Hi,

> -----Original Message-----
> From: Ferruh Yigit <ferruh.yi...@amd.com>
> Sent: Friday, February 10, 2023 3:45 AM
> To: Jiawei(Jonny) Wang <jiaw...@nvidia.com>; Slava Ovsiienko
> <viachesl...@nvidia.com>; Ori Kam <or...@nvidia.com>; NBU-Contact-
> Thomas Monjalon (EXTERNAL) <tho...@monjalon.net>;
> andrew.rybche...@oktetlabs.ru; Aman Singh <aman.deep.si...@intel.com>;
> Yuying Zhang <yuying.zh...@intel.com>
> Cc: dev@dpdk.org; Raslan Darawsheh <rasl...@nvidia.com>
> Subject: Re: [PATCH v4 1/2] ethdev: introduce the PHY affinity field in Tx 
> queue
> API
> 
> On 2/3/2023 1:33 PM, Jiawei Wang wrote:
> > When multiple physical ports are connected to a single DPDK port,
> > (example: kernel bonding, DPDK bonding, failsafe, etc.), we want to
> > know which physical port is used for Rx and Tx.
> >
> 
> I assume "kernel bonding" is out of context, but this patch concerns DPDK
> bonding, failsafe or softnic. (I will refer them as virtual bonding
> device.)
> 
> To use specific queues of the virtual bonding device may interfere with the
> logic of these devices, like bonding modes or RSS of the underlying devices. I
> can see feature focuses on a very specific use case, but not sure if all 
> possible
> side effects taken into consideration.
> 
> 
> And although the feature is only relavent to virtual bondiong device, core
> ethdev structures are updated for this. Most use cases won't need these, so is
> there a way to reduce the scope of the changes to virtual bonding devices?
> 
> 
> There are a few very core ethdev APIs, like:
> rte_eth_dev_configure()
> rte_eth_tx_queue_setup()
> rte_eth_rx_queue_setup()
> rte_eth_dev_start()
> rte_eth_dev_info_get()
> 
> Almost every user of ehtdev uses these APIs, since these are so fundemental I
> am for being a little more conservative on these APIs.
> 
> Every eccentric features are targetting these APIs first because they are
> common and extending them gives an easy solution, but in long run making
> these APIs more complex, harder to maintain and harder for PMDs to support
> them correctly. So I am for not updating them unless it is a generic use case.
> 
> 
> Also as we talked about PMDs supporting them, I assume your coming PMD
> patch will be implementing 'tx_phy_affinity' config option only for mlx 
> drivers.
> What will happen for other NICs? Will they silently ignore the config option
> from user? So this is a problem for the DPDK application portabiltiy.
> 
> 
> 
> As far as I understand target is application controlling which sub-device is 
> used
> under the virtual bonding device, can you pleaes give more information why
> this is required, perhaps it can help to provide a better/different solution.

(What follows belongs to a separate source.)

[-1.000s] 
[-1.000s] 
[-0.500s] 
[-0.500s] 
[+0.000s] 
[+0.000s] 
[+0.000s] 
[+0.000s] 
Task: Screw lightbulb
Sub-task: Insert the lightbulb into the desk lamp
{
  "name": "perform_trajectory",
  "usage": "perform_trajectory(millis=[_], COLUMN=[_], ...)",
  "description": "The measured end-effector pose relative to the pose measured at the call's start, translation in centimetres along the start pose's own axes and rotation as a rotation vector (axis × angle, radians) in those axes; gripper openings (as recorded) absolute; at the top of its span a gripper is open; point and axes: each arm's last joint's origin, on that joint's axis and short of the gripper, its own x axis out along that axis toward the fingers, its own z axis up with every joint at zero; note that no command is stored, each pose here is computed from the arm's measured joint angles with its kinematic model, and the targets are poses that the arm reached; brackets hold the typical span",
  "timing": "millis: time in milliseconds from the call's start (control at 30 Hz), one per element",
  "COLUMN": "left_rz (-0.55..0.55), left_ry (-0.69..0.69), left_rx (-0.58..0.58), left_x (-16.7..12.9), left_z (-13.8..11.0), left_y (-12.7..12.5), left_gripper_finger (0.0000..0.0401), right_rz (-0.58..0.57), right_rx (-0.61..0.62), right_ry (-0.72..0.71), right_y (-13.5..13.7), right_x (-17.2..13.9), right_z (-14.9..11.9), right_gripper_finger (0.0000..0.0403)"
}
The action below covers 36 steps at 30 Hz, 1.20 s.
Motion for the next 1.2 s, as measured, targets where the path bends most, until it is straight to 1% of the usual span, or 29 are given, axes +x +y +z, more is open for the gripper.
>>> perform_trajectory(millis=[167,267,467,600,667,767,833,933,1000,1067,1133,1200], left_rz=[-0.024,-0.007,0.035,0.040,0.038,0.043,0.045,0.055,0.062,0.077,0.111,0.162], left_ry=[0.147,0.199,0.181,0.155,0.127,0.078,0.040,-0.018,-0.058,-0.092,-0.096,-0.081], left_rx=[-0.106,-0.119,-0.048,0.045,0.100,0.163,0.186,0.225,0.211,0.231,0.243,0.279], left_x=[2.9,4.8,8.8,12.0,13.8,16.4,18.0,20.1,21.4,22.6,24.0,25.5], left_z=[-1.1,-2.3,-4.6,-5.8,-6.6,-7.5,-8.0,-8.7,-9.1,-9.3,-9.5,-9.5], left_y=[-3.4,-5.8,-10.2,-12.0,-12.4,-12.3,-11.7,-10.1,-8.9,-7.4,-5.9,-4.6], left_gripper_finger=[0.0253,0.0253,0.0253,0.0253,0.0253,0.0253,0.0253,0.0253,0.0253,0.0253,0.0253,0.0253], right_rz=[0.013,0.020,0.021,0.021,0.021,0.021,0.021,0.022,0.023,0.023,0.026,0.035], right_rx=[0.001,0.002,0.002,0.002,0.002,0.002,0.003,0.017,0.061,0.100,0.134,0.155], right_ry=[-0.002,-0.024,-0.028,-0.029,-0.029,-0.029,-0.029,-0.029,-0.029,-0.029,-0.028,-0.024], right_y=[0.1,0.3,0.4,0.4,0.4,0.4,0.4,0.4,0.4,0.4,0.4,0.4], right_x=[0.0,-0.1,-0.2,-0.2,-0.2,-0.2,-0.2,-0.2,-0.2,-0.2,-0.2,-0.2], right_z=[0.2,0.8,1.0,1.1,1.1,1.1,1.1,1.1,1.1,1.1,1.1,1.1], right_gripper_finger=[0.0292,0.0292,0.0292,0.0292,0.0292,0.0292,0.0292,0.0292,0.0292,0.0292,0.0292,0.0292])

> Like adding the ability to use both bonding device and sub-device for data 
> path,
> this way application can use whichever it wants. (this is just first solution 
> I
> come with, I am not suggesting as replacement solution, but if you can 
> describe
> the problem more I am sure other people can come with better solutions.)
> 
> And isn't this against the applicatio transparent to underneath device being
> bonding device or actual device?
> 
> 

OK, I will send the new version with separate functions in ethdev layer, 
to support the Map a Tx queue to port and get the number of ports.
And these functions work with device ops callback, other NICs will reported
The unsupported the ops callback is NULL.

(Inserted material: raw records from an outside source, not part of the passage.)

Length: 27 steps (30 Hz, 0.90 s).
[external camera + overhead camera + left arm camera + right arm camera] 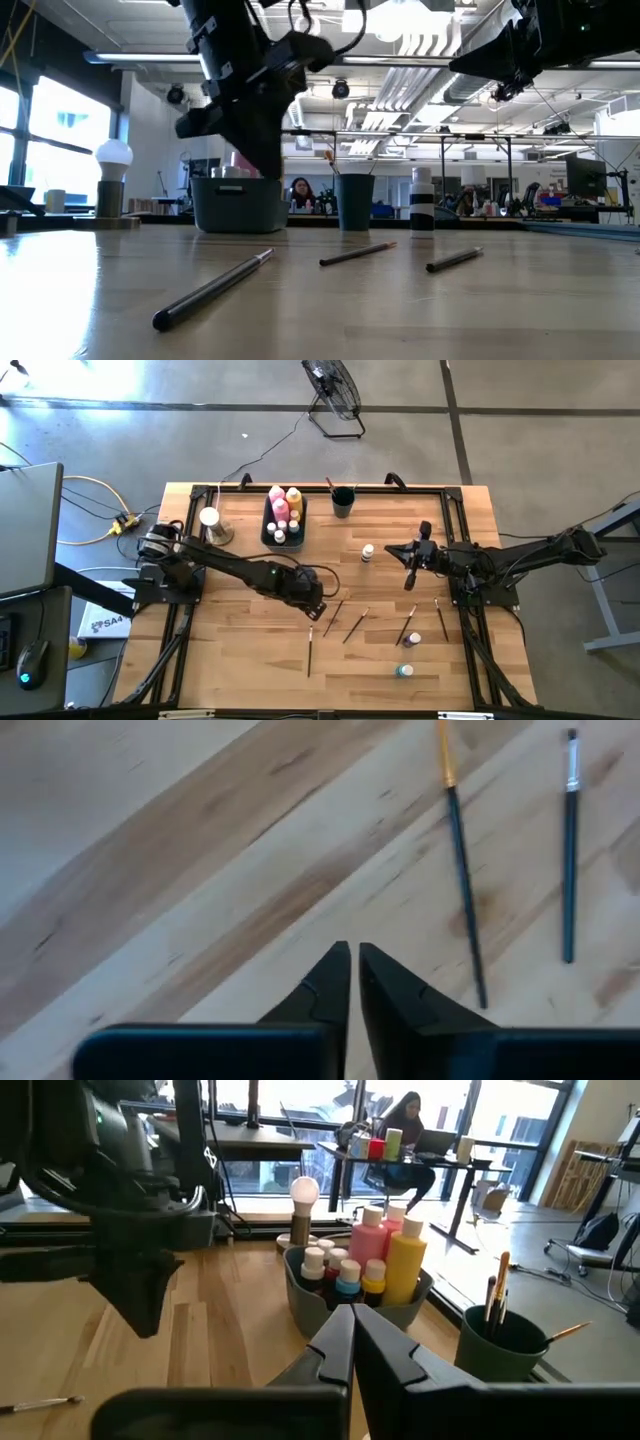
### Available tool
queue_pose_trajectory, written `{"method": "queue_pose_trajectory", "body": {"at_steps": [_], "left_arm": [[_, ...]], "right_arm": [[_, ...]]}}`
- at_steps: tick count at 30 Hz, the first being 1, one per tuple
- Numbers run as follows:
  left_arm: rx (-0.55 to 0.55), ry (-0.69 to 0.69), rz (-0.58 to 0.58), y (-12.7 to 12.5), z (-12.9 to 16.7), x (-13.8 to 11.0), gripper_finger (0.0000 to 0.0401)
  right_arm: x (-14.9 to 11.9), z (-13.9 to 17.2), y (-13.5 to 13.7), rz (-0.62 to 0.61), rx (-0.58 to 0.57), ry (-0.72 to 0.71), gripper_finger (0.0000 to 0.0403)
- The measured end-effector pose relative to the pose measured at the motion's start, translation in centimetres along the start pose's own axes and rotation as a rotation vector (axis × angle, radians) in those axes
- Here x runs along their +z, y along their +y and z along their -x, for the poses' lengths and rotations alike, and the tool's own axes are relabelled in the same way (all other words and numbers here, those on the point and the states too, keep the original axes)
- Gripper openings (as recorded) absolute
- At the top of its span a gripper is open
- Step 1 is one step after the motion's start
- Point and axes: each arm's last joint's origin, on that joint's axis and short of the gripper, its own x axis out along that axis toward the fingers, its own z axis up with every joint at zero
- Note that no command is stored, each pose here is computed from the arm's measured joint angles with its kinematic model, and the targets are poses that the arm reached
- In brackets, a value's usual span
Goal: Pick & Place Paint Supplies
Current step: Put the silver paint brush into the green cup
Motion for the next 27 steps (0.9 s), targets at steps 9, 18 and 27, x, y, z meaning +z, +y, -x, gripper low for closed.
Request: {"method": "queue_pose_trajectory", "body": {"at_steps": [9,18,27], "left_arm": [[-0.062,0.137,0.022,-0.6,-3.0,-0.5,0.0134],[-0.087,0.231,0.059,-0.8,-5.3,-1.1,0.0199],[-0.052,0.232,0.148,-1.2,-5.3,-2.4,0.0200]], "right_arm": [[-0.1,0.0,0.0,0.010,-0.003,0.005,0.0002],[-0.1,0.0,-0.1,0.014,-0.048,0.016,0.0002],[-0.1,0.0,-0.1,0.014,-0.048,0.014,0.0002]]}}
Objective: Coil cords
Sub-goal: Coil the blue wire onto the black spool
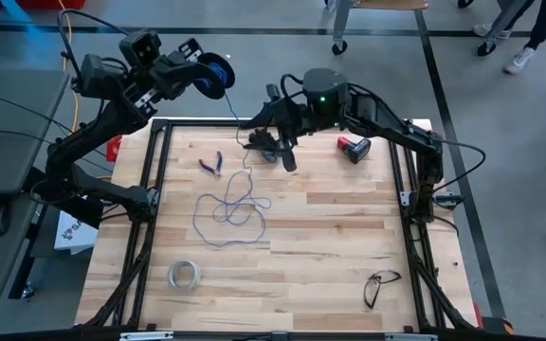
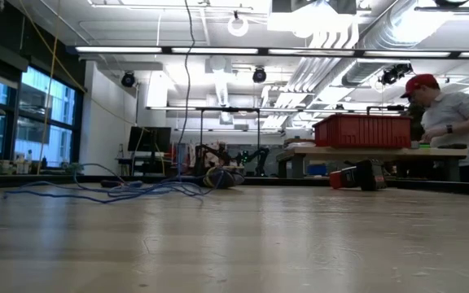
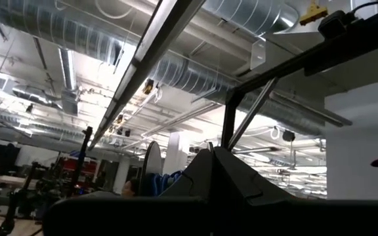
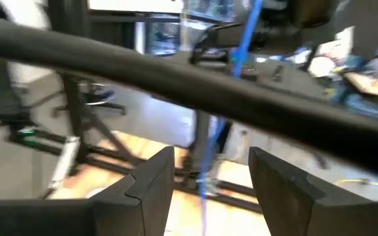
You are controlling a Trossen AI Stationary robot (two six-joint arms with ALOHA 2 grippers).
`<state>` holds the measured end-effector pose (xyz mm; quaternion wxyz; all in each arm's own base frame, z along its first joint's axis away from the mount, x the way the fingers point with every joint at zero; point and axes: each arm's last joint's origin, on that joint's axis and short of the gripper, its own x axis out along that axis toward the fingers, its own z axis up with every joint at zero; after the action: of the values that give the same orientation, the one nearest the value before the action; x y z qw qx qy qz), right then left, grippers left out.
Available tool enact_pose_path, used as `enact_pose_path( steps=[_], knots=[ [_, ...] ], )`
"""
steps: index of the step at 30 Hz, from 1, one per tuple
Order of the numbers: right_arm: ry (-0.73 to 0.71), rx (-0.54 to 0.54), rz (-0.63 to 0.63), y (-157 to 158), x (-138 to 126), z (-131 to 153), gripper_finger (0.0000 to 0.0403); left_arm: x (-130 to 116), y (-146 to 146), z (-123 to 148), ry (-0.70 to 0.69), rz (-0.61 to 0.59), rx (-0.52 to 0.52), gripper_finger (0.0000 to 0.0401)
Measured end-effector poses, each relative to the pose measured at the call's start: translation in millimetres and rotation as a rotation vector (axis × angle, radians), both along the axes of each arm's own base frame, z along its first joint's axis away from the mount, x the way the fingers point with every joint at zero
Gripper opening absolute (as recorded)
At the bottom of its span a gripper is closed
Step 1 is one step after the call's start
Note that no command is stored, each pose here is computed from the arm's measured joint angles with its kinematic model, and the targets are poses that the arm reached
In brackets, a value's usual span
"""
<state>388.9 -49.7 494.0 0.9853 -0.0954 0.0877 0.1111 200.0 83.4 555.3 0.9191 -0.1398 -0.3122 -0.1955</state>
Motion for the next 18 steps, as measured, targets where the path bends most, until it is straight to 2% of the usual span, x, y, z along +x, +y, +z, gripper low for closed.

> > This patch maps a DPDK Tx queue with a physical port, by adding
> > tx_phy_affinity setting in Tx queue.
> > The affinity number is the physical port ID where packets will be
> > sent.
> > Value 0 means no affinity and traffic could be routed to any connected
> > physical ports, this is the default current behavior.
> >
> > The number of physical ports is reported with rte_eth_dev_info_get().
> >
> > The new tx_phy_affinity field is added into the padding hole of
> > rte_eth_txconf structure, the size of rte_eth_txconf keeps the same.
> > An ABI check rule needs to be added to avoid false warning.
> >
> > Add the testpmd command line:
> > testpmd> port config (port_id) txq (queue_id) phy_affinity (value)
> >
> > For example, there're two physical ports connected to a single DPDK
> > port (port id 0), and phy_affinity 1 stood for the first physical port
> > and phy_affinity 2 stood for the second physical port.

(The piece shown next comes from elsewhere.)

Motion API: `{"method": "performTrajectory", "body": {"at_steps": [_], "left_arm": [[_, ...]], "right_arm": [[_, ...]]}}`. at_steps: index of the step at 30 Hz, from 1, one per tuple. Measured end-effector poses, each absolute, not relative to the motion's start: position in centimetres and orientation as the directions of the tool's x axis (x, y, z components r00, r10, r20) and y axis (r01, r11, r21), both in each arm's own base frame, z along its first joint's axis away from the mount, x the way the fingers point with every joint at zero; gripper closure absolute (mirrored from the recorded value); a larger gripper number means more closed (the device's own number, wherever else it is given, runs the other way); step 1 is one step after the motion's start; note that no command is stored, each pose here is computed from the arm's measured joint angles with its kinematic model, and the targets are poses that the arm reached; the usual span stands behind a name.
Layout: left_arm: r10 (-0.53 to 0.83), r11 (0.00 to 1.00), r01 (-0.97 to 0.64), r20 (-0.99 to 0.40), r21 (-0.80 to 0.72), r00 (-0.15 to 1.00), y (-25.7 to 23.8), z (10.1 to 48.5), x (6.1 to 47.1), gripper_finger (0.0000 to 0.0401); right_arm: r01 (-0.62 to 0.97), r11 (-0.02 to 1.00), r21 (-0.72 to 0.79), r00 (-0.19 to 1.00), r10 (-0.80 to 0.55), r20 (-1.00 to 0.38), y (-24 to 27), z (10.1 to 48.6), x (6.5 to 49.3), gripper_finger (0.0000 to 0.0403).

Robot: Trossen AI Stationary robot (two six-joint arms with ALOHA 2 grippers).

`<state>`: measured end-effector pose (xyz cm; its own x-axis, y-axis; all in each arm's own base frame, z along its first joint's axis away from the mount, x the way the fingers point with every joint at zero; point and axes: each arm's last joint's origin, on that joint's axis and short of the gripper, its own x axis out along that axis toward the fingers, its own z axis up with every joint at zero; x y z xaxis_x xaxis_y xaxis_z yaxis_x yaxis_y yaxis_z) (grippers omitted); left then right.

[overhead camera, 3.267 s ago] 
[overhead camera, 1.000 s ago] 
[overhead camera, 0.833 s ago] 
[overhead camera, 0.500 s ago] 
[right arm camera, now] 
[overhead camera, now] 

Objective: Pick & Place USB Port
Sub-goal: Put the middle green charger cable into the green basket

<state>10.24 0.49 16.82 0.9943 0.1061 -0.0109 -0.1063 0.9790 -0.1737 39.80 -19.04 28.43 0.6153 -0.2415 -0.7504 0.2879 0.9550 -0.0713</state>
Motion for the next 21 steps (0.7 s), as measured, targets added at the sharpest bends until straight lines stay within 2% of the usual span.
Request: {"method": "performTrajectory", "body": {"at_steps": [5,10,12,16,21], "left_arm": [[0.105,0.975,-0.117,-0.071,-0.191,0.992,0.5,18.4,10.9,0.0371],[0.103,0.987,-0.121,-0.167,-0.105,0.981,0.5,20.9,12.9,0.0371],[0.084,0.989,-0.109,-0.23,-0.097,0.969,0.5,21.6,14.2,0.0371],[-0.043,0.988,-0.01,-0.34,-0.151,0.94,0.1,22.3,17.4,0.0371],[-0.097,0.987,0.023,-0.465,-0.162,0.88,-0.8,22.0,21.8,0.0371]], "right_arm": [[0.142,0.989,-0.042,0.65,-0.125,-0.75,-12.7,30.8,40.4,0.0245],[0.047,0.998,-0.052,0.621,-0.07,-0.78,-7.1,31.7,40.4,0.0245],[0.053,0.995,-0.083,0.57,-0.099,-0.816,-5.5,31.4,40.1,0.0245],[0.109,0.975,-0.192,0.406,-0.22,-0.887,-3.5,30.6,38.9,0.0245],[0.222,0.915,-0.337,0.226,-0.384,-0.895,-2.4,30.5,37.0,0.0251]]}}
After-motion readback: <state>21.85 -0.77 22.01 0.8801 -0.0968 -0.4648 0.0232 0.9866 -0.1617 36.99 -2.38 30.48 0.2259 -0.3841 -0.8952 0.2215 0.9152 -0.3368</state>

> > Use the below commands to config tx phy affinity for per Tx Queue:
> >         port config 0 txq 0 phy_affinity 1
> >         port config 0 txq 1 phy_affinity 1
> >         port config 0 txq 2 phy_affinity 2
> >         port config 0 txq 3 phy_affinity 2
> >
> > These commands config the Tx Queue index 0 and Tx Queue index 1 with
> > phy affinity 1, uses Tx Queue 0 or Tx Queue 1 send packets, these
> > packets will be sent from the first physical port, and similar with
> > the second physical port if sending packets with Tx Queue 2 or Tx
> > Queue 3.
> >
> > Signed-off-by: Jiawei Wang <jiaw...@nvidia.com>
> > ---
> >  app/test-pmd/cmdline.c                      | 100 ++++++++++++++++++++
> >  app/test-pmd/config.c                       |   1 +
> >  devtools/libabigail.abignore                |   5 +
> >  doc/guides/rel_notes/release_23_03.rst      |   4 +
> >  doc/guides/testpmd_app_ug/testpmd_funcs.rst |  13 +++
> >  lib/ethdev/rte_ethdev.h                     |  10 ++
> >  6 files changed, 133 insertions(+)
> >
> > diff --git a/app/test-pmd/cmdline.c b/app/test-pmd/cmdline.c index
> > cb8c174020..f771fcf8ac 100644
> > --- a/app/test-pmd/cmdline.c
> > +++ b/app/test-pmd/cmdline.c
> > @@ -776,6 +776,10 @@ static void cmd_help_long_parsed(void
> > *parsed_result,
> >
> >                     "port cleanup (port_id) txq (queue_id) (free_cnt)\n"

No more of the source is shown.